Hi all, I’m new to this forum but have been interested in converting my Range Rover for some time, it’s a 2.5L diesel (BMW M51) with a 4 speed auto box. Runs in permanent 4WD, utilising a viscous coupling, and of course has Hi/Lo range.

My question is what is the viability of converting this? It’s not a light car, I’ve been told by some that I’ll struggle or won’t be able to do it at all. 

I’d like to keep as many original features as possible, despite the BECM being infamously annoying on the p38. I have air suspension, and would like to keep the dash looking as it does currently, and I’d like to get a little more power from the motor than I currently get, as the diesel is quite lacking. 
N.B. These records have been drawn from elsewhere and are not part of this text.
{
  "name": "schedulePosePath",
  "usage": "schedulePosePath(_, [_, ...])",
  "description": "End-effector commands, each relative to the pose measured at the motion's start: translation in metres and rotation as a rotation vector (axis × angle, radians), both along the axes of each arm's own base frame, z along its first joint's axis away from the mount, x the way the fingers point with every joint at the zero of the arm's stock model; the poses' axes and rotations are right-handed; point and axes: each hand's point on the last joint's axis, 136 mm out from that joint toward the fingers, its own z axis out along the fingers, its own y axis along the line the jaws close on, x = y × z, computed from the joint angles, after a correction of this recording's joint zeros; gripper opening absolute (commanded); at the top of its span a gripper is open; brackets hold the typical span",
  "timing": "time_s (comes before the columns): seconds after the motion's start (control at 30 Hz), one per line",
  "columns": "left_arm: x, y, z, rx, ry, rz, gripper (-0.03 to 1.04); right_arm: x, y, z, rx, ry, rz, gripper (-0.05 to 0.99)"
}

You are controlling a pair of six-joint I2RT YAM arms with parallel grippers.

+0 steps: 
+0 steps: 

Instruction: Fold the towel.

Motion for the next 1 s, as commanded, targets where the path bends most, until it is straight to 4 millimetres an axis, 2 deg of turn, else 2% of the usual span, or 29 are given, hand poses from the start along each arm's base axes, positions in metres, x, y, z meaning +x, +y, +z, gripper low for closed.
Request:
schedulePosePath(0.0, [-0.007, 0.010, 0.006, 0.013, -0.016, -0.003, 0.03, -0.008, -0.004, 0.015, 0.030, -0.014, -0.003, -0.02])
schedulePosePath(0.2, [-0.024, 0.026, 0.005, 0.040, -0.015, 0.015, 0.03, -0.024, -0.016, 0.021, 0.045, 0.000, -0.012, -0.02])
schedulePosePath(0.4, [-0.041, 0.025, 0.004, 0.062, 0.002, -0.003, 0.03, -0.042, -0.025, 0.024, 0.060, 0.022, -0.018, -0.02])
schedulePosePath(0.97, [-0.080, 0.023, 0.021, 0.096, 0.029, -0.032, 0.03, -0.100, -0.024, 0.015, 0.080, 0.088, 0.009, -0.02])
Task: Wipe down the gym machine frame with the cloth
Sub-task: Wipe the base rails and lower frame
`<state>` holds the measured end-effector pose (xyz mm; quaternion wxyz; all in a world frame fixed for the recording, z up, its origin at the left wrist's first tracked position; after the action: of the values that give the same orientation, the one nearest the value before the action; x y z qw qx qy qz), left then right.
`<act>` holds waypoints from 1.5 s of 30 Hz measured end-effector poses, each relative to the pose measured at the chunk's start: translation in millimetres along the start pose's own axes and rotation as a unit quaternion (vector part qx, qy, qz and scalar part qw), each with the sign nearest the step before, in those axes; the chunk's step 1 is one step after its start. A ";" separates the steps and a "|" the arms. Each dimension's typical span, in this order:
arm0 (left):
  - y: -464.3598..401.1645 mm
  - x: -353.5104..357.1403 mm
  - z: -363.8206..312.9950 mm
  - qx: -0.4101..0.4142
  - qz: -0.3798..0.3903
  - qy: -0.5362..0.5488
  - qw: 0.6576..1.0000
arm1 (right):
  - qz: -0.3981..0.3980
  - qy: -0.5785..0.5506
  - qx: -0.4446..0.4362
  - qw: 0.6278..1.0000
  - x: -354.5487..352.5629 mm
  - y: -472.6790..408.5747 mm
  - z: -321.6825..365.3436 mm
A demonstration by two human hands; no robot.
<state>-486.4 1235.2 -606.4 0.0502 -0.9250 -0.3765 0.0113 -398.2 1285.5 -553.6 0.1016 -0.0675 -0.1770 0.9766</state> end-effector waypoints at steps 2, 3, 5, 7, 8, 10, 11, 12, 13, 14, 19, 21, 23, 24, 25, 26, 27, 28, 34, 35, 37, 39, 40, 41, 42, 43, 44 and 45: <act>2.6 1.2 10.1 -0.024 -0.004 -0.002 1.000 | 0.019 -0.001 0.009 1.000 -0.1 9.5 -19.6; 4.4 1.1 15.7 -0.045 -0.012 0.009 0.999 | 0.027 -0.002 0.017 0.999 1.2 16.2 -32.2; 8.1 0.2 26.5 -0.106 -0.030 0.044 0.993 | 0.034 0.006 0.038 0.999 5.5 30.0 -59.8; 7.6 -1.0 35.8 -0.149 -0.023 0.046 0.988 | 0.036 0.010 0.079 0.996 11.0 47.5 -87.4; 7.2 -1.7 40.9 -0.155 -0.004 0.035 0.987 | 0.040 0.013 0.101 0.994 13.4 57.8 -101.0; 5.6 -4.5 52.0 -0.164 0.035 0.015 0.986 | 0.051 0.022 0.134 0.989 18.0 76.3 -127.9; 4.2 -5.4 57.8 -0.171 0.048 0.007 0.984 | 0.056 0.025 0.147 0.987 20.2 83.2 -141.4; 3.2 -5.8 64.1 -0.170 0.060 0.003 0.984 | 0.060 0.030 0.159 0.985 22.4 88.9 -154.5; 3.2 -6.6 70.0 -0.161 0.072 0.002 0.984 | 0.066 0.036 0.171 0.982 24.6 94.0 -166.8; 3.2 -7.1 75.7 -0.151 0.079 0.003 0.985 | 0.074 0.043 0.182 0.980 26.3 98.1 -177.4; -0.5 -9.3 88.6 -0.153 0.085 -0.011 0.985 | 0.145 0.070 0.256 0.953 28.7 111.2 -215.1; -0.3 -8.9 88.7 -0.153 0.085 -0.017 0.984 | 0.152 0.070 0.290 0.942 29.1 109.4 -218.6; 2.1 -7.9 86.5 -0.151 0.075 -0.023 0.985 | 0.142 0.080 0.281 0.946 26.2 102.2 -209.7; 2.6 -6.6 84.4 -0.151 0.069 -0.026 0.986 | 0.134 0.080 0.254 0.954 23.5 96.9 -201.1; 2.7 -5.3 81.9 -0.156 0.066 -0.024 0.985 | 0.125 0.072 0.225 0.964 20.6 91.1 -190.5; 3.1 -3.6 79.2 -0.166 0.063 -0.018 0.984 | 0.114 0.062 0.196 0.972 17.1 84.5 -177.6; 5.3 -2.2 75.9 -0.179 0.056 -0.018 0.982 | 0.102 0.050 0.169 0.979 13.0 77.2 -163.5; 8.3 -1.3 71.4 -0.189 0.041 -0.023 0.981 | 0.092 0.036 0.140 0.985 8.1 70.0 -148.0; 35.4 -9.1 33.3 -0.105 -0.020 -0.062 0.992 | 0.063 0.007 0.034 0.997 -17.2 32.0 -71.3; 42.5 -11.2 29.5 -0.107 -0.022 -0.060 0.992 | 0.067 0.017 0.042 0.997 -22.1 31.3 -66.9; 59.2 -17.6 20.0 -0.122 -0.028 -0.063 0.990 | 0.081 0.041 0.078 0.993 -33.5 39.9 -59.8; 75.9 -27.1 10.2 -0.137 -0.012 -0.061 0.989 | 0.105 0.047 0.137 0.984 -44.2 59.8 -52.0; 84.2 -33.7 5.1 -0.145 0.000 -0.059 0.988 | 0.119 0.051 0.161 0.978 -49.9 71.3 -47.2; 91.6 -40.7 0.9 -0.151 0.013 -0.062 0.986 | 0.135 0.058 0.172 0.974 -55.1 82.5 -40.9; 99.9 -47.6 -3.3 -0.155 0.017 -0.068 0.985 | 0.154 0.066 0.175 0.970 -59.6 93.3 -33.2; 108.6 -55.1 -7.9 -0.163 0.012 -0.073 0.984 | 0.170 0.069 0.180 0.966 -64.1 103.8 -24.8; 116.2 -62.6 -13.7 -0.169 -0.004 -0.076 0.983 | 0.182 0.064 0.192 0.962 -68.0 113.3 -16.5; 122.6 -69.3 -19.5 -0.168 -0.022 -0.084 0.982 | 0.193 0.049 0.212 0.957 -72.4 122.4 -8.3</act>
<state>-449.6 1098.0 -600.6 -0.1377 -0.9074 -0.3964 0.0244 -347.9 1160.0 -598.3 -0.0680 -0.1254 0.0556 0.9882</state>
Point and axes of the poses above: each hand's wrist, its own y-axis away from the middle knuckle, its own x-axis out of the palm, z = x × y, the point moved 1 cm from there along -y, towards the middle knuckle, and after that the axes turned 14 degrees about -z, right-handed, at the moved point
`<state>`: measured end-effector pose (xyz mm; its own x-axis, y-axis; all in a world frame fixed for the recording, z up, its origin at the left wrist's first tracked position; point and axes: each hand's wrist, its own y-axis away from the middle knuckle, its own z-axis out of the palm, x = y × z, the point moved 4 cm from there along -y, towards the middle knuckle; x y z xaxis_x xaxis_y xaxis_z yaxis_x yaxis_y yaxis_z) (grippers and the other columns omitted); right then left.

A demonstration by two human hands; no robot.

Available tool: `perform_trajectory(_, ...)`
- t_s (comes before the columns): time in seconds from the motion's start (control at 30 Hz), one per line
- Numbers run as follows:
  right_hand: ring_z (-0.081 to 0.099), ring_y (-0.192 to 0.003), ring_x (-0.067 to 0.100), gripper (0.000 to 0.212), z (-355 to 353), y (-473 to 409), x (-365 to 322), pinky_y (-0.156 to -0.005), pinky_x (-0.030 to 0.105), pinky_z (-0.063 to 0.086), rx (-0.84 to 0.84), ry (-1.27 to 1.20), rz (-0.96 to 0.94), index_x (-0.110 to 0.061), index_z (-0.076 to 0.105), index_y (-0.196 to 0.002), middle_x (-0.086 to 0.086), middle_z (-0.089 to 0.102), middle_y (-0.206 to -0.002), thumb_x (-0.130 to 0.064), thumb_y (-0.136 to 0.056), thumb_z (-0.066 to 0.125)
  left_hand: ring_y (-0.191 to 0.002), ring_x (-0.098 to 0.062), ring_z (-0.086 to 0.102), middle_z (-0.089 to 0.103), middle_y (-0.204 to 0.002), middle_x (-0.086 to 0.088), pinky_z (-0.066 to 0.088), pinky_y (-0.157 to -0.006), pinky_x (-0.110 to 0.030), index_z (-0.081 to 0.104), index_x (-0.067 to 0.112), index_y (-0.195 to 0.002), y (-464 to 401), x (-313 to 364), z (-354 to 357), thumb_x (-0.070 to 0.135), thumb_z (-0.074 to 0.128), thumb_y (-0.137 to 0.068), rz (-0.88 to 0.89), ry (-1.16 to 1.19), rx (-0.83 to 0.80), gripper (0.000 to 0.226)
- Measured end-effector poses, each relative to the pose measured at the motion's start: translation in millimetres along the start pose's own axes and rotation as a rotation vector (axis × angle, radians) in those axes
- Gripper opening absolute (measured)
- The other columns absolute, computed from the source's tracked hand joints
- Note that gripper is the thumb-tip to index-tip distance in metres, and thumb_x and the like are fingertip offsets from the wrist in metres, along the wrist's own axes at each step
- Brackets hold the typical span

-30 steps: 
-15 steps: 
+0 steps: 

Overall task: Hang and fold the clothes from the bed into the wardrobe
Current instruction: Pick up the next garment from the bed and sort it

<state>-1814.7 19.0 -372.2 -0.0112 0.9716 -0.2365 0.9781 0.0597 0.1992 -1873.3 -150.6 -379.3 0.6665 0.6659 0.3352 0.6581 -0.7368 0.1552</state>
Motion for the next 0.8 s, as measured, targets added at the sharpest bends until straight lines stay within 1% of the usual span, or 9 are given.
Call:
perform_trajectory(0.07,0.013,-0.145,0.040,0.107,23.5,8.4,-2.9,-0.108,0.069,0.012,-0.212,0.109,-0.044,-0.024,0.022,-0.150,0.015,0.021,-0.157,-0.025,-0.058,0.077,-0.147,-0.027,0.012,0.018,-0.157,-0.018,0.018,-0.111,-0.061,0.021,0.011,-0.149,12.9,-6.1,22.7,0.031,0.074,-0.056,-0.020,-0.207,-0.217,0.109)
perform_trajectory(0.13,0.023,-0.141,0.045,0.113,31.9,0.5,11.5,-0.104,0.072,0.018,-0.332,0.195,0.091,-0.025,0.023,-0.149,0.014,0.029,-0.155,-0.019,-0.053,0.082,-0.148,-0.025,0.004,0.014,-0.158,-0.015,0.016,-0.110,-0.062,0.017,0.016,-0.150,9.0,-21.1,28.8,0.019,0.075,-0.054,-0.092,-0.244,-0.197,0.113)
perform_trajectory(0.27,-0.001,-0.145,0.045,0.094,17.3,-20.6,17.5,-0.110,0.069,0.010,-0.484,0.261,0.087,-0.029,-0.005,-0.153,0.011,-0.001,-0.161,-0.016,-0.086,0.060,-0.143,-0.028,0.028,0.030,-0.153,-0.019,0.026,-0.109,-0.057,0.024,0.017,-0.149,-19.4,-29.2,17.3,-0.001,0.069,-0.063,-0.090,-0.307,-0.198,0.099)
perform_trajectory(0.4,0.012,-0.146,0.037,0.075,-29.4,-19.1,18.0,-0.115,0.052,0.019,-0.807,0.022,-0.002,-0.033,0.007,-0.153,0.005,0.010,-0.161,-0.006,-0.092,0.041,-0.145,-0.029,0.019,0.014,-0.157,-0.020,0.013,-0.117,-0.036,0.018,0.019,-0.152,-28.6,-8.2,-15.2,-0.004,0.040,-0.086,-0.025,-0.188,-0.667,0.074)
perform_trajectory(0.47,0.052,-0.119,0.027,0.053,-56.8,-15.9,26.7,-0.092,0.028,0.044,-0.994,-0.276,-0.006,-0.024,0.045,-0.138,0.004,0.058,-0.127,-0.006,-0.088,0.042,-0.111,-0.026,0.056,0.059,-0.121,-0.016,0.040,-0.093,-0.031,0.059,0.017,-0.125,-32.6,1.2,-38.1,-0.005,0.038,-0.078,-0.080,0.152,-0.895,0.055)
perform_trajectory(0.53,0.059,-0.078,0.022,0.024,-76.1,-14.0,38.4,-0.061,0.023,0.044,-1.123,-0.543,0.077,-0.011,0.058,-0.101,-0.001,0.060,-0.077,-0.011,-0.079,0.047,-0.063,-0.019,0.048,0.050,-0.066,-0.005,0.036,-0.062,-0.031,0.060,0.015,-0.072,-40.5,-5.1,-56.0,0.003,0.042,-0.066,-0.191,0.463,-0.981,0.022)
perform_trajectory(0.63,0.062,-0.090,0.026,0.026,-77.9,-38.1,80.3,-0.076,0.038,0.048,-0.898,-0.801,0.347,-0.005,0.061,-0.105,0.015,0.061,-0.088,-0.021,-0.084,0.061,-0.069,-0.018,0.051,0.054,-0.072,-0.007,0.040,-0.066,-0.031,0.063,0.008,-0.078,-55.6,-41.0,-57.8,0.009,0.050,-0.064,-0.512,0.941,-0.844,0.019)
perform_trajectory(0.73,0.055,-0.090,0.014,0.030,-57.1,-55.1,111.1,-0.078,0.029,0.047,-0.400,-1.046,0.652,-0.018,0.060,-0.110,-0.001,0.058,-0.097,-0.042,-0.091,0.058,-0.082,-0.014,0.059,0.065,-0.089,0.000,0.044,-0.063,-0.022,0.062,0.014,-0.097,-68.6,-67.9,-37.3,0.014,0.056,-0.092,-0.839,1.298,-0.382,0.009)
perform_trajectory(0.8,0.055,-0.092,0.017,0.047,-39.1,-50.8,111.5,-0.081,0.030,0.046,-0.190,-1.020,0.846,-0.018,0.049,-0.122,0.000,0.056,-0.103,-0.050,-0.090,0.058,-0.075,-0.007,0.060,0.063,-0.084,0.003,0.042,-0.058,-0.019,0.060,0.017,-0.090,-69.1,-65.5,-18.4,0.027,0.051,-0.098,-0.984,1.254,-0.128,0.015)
I’m very new to all of this so any/all advice would be appreciated. 

Thanks,
Matt


----------



## Emyr (Oct 27, 2016)

Have you watched this?

https://youtu.be/IGjOY4JBmy4


----------



## MattSharp (Aug 17, 2018)

I have seen that, it’s what sparked my interest in converting mine, that one is a RRC though, and cost the owner £55k


----------



## DARKANGEL (Jul 28, 2018)

There`s the Range Rover conversion on the Fully Charged YouTube channel for idea`s reference and Damian Maguire`s channel also on YouTube who converts BMW`s so he should be able to help with BMW engine managments to trick them into thinking the engine is still present...


----------



## Dylski (3 mo ago)

MattSharp said:


> Hi all, I’m new to this forum but have been interested in converting my Range Rover for some time, it’s a 2.5L diesel (BMW M51) with a 4 speed auto box. Runs in permanent 4WD, utilising a viscous coupling, and of course has Hi/Lo range.
> 
> My question is what is the viability of converting this? It’s not a light car, I’ve been told by some that I’ll struggle or won’t be able to do it at all.
> 
> ...





MattSharp said:


> Hi all, I’m new to this forum but have been interested in converting my Range Rover for some time, it’s a 2.5L diesel (BMW M51) with a 4 speed auto box. Runs in permanent 4WD, utilising a viscous coupling, and of course has Hi/Lo range.
> 
> My question is what is the viability of converting this? It’s not a light car, I’ve been told by some that I’ll struggle or won’t be able to do it at all.
> 
> ...


Hi Matt,

I know you posted this back in 2018, I was wondering if you've heard of anything since then? I'm on a definitely interested' list with a Dutch company eRovers, they love the P38 and consider it to be the last truly great British RR.


----------